§ **Task statement**
The whole listing below is to be copied exactly, with every picture left out.

§ **Supplied data**
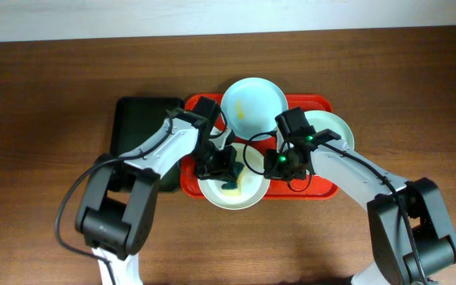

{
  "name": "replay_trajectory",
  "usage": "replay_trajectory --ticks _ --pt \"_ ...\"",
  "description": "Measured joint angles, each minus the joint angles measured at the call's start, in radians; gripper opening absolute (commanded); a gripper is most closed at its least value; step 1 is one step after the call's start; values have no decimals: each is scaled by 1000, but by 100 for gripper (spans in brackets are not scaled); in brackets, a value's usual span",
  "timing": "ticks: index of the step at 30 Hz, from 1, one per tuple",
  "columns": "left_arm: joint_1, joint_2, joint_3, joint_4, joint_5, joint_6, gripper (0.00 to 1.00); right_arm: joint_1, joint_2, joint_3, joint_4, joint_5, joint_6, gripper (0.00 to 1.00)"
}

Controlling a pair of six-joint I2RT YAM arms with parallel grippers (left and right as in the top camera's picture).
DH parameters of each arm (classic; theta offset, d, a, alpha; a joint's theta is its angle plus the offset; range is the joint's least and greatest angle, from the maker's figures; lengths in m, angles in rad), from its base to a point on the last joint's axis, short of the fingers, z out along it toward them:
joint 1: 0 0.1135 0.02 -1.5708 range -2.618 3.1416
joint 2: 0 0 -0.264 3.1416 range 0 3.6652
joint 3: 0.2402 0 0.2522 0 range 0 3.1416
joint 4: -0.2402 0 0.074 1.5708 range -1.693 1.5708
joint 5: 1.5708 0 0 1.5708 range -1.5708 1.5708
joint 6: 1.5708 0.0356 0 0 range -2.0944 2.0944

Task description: Clean dirty plates on tray and stack at the side

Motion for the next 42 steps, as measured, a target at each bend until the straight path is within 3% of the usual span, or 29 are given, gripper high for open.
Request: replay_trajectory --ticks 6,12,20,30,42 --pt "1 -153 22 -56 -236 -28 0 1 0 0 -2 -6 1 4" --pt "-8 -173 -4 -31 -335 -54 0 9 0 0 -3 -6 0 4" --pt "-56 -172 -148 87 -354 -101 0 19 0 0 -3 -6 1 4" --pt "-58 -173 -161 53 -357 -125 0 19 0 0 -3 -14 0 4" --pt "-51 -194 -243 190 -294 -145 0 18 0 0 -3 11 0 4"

§ **Solved problem**
{
  "name": "replay_trajectory",
  "usage": "replay_trajectory --ticks _ --pt \"_ ...\"",
  "description": "Measured joint angles, each minus the joint angles measured at the call's start, in radians; gripper opening absolute (commanded); a gripper is most closed at its least value; step 1 is one step after the call's start; values have no decimals: each is scaled by 1000, but by 100 for gripper (spans in brackets are not scaled); in brackets, a value's usual span",
  "timing": "ticks: index of the step at 30 Hz, from 1, one per tuple",
  "columns": "left_arm: joint_1, joint_2, joint_3, joint_4, joint_5, joint_6, gripper (0.00 to 1.00); right_arm: joint_1, joint_2, joint_3, joint_4, joint_5, joint_6, gripper (0.00 to 1.00)"
}

Controlling a pair of six-joint I2RT YAM arms with parallel grippers (left and right as in the top camera's picture).
DH parameters of each arm (classic; theta offset, d, a, alpha; a joint's theta is its angle plus the offset; range is the joint's least and greatest angle, from the maker's figures; lengths in m, angles in rad), from its base to a point on the last joint's axis, short of the fingers, z out along it toward them:
joint 1: 0 0.1135 0.02 -1.5708 range -2.618 3.1416
joint 2: 0 0 -0.264 3.1416 range 0 3.6652
joint 3: 0.2402 0 0.2522 0 range 0 3.1416
joint 4: -0.2402 0 0.074 1.5708 range -1.693 1.5708
joint 5: 1.5708 0 0 1.5708 range -1.5708 1.5708
joint 6: 1.5708 0.0356 0 0 range -2.0944 2.0944

Task description: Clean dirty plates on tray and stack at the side

Motion for the next 42 steps, as measured, a target at each bend until the straight path is within 3% of the usual span, or 29 are given, gripper high for open.
Request: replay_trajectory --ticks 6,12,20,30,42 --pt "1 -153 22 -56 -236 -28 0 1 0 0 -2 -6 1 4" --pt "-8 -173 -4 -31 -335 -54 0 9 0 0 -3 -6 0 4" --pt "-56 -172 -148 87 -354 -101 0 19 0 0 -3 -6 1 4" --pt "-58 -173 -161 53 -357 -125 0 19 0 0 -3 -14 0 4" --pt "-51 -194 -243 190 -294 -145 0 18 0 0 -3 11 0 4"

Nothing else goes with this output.